Nothing outside the lines below from the one containing "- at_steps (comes" through the one containing "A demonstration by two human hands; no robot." is to be printed; print those exactly, ends included, and drop the pictures.

++++++

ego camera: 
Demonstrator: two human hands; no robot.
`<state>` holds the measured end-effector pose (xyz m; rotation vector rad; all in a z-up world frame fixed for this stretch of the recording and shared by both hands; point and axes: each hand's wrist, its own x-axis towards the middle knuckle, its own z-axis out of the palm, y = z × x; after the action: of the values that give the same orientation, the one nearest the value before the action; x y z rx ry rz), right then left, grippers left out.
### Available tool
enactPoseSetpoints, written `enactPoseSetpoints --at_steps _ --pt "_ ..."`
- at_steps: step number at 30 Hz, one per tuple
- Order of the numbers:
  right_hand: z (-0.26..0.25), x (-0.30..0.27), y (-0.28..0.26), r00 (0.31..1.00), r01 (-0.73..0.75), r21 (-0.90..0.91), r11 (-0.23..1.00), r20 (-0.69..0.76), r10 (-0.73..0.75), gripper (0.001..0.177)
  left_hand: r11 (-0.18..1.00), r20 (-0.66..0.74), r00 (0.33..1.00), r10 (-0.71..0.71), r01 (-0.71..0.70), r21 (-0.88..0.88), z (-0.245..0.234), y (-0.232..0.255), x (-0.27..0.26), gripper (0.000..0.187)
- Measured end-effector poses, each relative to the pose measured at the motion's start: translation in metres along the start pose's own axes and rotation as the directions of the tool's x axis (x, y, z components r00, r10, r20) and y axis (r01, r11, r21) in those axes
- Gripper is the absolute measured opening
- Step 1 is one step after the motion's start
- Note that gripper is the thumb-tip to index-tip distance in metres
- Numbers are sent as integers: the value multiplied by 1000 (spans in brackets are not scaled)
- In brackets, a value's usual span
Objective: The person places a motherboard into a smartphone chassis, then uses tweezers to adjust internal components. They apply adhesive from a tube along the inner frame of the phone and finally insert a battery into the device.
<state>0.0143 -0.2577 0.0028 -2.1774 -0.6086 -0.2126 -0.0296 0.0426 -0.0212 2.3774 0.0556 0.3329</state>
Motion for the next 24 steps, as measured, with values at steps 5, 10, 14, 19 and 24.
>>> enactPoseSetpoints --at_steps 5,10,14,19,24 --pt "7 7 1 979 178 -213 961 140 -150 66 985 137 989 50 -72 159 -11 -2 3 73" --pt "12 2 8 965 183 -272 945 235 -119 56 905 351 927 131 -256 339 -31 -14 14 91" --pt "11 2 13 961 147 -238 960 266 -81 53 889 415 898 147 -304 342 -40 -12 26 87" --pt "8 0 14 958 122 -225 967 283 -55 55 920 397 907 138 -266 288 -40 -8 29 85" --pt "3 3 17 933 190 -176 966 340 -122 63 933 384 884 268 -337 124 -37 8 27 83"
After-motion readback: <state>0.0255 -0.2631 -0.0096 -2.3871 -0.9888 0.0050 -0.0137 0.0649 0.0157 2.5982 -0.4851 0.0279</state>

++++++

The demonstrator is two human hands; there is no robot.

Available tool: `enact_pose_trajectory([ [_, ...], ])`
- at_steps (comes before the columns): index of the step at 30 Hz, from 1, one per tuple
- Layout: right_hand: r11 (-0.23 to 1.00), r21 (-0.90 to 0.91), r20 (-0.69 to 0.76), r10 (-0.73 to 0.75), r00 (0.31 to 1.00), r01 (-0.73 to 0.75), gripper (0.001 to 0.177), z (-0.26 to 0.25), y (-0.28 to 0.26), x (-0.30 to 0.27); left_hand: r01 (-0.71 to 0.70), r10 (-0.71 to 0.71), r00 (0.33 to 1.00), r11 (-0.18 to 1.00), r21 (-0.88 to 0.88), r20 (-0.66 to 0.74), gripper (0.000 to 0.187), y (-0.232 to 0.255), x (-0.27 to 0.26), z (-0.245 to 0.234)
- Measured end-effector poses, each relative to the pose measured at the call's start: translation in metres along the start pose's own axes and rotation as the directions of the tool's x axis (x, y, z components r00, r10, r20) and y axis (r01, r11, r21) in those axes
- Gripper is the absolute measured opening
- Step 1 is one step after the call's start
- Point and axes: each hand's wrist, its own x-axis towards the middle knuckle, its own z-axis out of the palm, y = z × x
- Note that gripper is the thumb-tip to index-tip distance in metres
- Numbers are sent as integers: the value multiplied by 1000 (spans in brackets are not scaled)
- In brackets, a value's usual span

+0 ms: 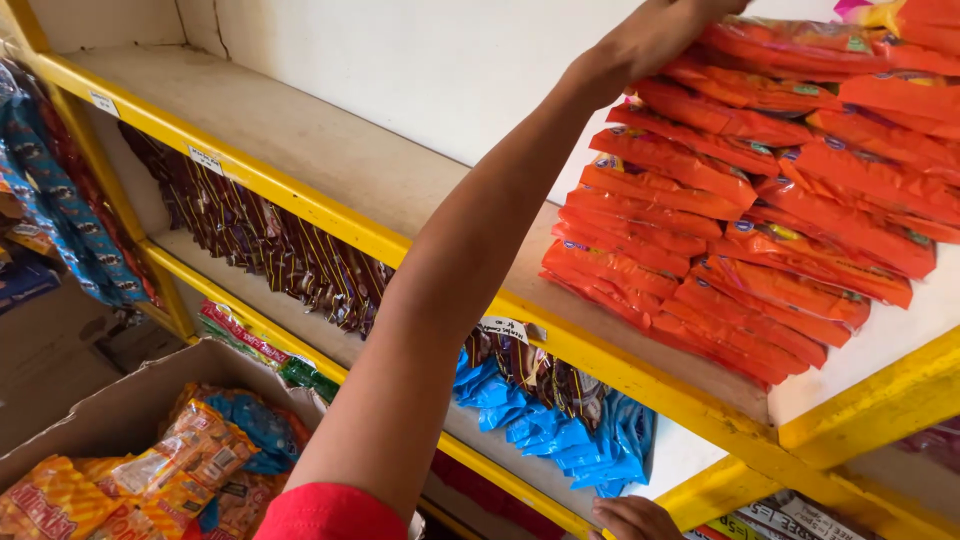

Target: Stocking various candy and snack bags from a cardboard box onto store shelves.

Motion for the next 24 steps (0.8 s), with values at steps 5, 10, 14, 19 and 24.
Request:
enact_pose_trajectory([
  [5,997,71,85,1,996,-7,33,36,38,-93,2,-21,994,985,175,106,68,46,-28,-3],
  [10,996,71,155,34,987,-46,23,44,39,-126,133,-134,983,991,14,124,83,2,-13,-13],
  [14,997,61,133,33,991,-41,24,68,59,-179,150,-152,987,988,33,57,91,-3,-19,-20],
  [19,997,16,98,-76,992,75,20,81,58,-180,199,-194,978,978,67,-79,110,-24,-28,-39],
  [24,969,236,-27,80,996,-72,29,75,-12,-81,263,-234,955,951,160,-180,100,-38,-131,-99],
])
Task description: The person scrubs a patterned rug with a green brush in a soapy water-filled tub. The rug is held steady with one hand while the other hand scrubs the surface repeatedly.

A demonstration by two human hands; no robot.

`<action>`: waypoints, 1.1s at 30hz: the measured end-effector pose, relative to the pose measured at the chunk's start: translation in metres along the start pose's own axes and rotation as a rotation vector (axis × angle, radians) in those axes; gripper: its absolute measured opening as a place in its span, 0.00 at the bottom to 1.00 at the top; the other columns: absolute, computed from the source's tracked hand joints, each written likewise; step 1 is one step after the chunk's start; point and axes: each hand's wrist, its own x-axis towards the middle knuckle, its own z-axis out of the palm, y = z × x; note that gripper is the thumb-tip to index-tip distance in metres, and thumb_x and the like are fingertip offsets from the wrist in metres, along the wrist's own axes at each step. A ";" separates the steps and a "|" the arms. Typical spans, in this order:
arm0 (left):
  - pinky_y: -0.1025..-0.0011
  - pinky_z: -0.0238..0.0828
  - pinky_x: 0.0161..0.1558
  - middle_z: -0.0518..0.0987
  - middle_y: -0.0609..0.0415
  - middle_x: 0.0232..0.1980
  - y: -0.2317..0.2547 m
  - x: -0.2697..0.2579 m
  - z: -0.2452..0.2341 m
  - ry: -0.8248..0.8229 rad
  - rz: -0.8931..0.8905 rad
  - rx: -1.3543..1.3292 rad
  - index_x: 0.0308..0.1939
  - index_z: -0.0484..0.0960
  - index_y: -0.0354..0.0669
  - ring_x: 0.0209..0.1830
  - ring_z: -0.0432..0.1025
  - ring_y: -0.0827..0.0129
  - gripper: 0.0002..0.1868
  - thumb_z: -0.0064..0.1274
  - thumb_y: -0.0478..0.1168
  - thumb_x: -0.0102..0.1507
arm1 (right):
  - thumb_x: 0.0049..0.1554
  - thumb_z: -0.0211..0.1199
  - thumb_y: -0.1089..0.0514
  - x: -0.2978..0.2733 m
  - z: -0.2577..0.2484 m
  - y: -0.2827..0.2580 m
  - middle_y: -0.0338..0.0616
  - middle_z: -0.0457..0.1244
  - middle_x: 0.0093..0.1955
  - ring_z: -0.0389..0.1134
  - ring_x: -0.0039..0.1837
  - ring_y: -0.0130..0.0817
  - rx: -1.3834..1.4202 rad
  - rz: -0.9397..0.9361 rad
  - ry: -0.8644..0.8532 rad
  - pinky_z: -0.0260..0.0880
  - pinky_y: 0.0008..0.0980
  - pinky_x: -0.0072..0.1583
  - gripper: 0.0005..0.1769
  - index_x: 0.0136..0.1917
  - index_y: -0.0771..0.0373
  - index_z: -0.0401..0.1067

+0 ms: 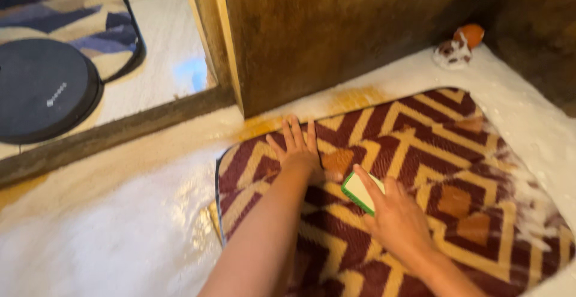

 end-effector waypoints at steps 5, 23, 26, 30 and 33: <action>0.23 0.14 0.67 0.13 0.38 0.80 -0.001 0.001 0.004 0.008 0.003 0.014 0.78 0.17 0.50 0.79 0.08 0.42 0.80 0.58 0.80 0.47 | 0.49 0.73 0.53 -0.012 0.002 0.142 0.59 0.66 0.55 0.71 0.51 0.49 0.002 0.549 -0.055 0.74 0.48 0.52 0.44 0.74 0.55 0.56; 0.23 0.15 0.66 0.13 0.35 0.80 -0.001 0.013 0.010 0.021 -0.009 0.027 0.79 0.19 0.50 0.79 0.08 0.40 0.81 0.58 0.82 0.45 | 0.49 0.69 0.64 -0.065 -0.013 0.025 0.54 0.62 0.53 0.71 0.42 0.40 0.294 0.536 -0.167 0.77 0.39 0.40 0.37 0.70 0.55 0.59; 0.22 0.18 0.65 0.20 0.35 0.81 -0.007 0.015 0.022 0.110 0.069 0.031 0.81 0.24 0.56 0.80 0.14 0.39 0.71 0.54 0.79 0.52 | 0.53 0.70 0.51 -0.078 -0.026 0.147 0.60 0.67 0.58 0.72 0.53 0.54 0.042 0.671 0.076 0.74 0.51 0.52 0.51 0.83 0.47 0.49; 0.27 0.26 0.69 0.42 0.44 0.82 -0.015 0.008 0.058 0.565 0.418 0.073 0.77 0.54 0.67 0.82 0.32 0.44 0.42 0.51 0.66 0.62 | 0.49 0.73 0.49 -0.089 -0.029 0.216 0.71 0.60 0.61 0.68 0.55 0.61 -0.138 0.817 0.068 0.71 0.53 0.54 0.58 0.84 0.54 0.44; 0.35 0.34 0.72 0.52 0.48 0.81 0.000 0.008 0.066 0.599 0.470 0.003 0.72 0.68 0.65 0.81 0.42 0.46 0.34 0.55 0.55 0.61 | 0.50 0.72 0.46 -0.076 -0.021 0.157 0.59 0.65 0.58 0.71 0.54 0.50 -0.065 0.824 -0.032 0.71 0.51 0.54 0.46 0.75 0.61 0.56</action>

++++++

*OUTPUT FOR THIS EXERCISE:*
- at_steps (comes before the columns): index of the step at 30 Hz, from 1, one per tuple
- Layout: right_hand: r11 (-0.23 to 1.00), r21 (-0.90 to 0.91), r20 (-0.69 to 0.76), r10 (-0.73 to 0.75), r00 (0.31 to 1.00), r01 (-0.73 to 0.75), gripper (0.001 to 0.177), z (-0.26 to 0.25), y (-0.28 to 0.26), x (-0.30 to 0.27); left_hand: r01 (-0.71 to 0.70), r10 (-0.71 to 0.71), r00 (0.33 to 1.00), r11 (-0.18 to 1.00), r21 (-0.88 to 0.88), r20 (-0.66 to 0.74), gripper (0.000 to 0.187), y (-0.232 to 0.255), x (-0.27 to 0.26), z (-0.245 to 0.234)
- Measured end-effector poses, each relative to the pose measured at the call's start: translation in metres along the start pose's own axes and rotation as the directions of the tool's x axis (x, y, z components r00, r10, r20) and y axis (r01, r11, r21) in those axes
- Gripper is the absolute measured opening
- Step 1 is one step after the call's start
- Point and axes: each hand's wrist, its own x-axis towards the middle knuckle, its own z-axis out of the palm, y = z × x
- Note that gripper is the thumb-tip to index-tip distance in metres
- Numbers are sent as integers: the value multiplied by 1000 (spans in brackets are not scaled)
- In brackets, a value's usual span

+0 ms: 

Target: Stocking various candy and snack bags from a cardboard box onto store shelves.

Motion for the next 24 steps (0.8 s), with values at steps 5, 10, 14, 19 and 24.
Request:
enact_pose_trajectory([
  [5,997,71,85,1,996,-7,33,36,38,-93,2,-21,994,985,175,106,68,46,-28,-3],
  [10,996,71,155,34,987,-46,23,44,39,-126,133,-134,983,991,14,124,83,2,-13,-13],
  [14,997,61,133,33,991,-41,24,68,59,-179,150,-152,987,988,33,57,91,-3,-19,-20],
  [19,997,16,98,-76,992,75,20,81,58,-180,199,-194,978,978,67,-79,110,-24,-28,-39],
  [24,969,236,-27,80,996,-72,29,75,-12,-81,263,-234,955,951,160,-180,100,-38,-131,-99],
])
Task description: The person scrubs a patterned rug with a green brush in a soapy water-filled tub. The rug is held steady with one hand while the other hand scrubs the surface repeatedly.

A demonstration by two human hands; no robot.

What appears above is the complete answer.